TASK REQUIREMENTS: Write out the data again exactly, skipping every picture.

DATA SECTION:
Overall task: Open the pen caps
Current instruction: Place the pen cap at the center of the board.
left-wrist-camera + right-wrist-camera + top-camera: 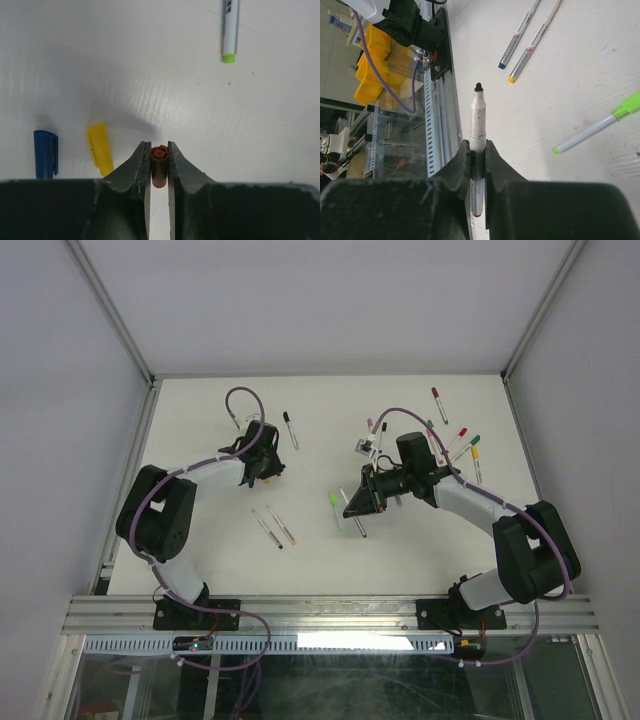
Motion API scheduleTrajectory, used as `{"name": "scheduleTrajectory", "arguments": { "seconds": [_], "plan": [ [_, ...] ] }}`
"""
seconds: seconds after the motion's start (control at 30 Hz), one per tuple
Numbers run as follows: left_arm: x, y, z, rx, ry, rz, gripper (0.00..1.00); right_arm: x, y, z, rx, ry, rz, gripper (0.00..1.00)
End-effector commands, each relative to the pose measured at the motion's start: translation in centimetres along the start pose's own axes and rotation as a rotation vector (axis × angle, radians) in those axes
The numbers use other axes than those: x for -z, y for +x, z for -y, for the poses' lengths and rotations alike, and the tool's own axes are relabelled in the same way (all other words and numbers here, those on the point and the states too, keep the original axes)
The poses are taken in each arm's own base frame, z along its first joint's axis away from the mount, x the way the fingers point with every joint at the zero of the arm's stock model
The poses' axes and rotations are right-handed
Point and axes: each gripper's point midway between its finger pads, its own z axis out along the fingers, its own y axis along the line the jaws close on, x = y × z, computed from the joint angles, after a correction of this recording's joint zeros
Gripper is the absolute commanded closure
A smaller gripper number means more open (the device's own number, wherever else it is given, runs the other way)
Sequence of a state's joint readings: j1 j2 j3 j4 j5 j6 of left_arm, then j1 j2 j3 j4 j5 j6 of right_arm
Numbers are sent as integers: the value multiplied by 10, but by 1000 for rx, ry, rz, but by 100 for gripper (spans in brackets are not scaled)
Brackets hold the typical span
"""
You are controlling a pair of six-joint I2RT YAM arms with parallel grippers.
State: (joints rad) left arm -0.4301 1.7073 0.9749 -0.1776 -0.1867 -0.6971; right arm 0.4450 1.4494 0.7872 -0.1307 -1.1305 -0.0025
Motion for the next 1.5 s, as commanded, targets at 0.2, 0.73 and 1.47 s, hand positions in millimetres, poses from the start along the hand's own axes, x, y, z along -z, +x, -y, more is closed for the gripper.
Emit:
{"name": "scheduleTrajectory", "arguments": {
  "seconds": [0.2,0.73,1.47],
  "plan": [
    [-9,-9,-8,-13,-100,-15,85,0,-17,-3,72,-2,20,100],
    [-10,-6,-7,-12,-92,-36,71,0,-17,-4,72,-3,20,100],
    [101,-36,15,-64,179,153,64,-17,-17,16,79,130,-18,100]
  ]
}}
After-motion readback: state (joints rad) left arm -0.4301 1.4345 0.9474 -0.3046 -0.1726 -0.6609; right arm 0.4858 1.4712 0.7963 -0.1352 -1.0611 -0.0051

THE ANSWER:
Overall task: Open the pen caps
Current instruction: Place the pen cap at the center of the board.
left-wrist-camera + right-wrist-camera + top-camera: 
Motion API scheduleTrajectory, used as `{"name": "scheduleTrajectory", "arguments": { "seconds": [_], "plan": [ [_, ...] ] }}`
"""
seconds: seconds after the motion's start (control at 30 Hz), one per tuple
Numbers run as follows: left_arm: x, y, z, rx, ry, rz, gripper (0.00..1.00); right_arm: x, y, z, rx, ry, rz, gripper (0.00..1.00)
End-effector commands, each relative to the pose measured at the motion's start: translation in centimetres along the start pose's own axes and rotation as a rotation vector (axis × angle, radians) in those axes
The numbers use other axes than those: x for -z, y for +x, z for -y, for the poses' lengths and rotations alike, and the tool's own axes are relabelled in the same way (all other words and numbers here, those on the point and the states too, keep the original axes)
The poses are taken in each arm's own base frame, z along its first joint's axis away from the mount, x the way the fingers point with every joint at the zero of the arm's stock model
The poses' axes and rotations are right-handed
Point and axes: each gripper's point midway between its finger pads, its own z axis out along the fingers, its own y axis along the line the jaws close on, x = y × z, computed from the joint angles, after a correction of this recording's joint zeros
Gripper is the absolute commanded closure
A smaller gripper number means more open (the device's own number, wherever else it is given, runs the other way)
Sequence of a state's joint readings: j1 j2 j3 j4 j5 j6 of left_arm, then j1 j2 j3 j4 j5 j6 of right_arm
Numbers are sent as integers: the value multiplied by 10, but by 1000 for rx, ry, rz, but by 100 for gripper (spans in brackets are not scaled)
Brackets hold the typical span
"""
You are controlling a pair of six-joint I2RT YAM arms with parallel grippers.
State: (joints rad) left arm -0.4301 1.7073 0.9749 -0.1776 -0.1867 -0.6971; right arm 0.4450 1.4494 0.7872 -0.1307 -1.1305 -0.0025
Motion for the next 1.5 s, as commanded, targets at 0.2, 0.73 and 1.47 s, hand positions in millimetres, poses from the start along the hand's own axes, x, y, z along -z, +x, -y, more is closed for the gripper.
Emit:
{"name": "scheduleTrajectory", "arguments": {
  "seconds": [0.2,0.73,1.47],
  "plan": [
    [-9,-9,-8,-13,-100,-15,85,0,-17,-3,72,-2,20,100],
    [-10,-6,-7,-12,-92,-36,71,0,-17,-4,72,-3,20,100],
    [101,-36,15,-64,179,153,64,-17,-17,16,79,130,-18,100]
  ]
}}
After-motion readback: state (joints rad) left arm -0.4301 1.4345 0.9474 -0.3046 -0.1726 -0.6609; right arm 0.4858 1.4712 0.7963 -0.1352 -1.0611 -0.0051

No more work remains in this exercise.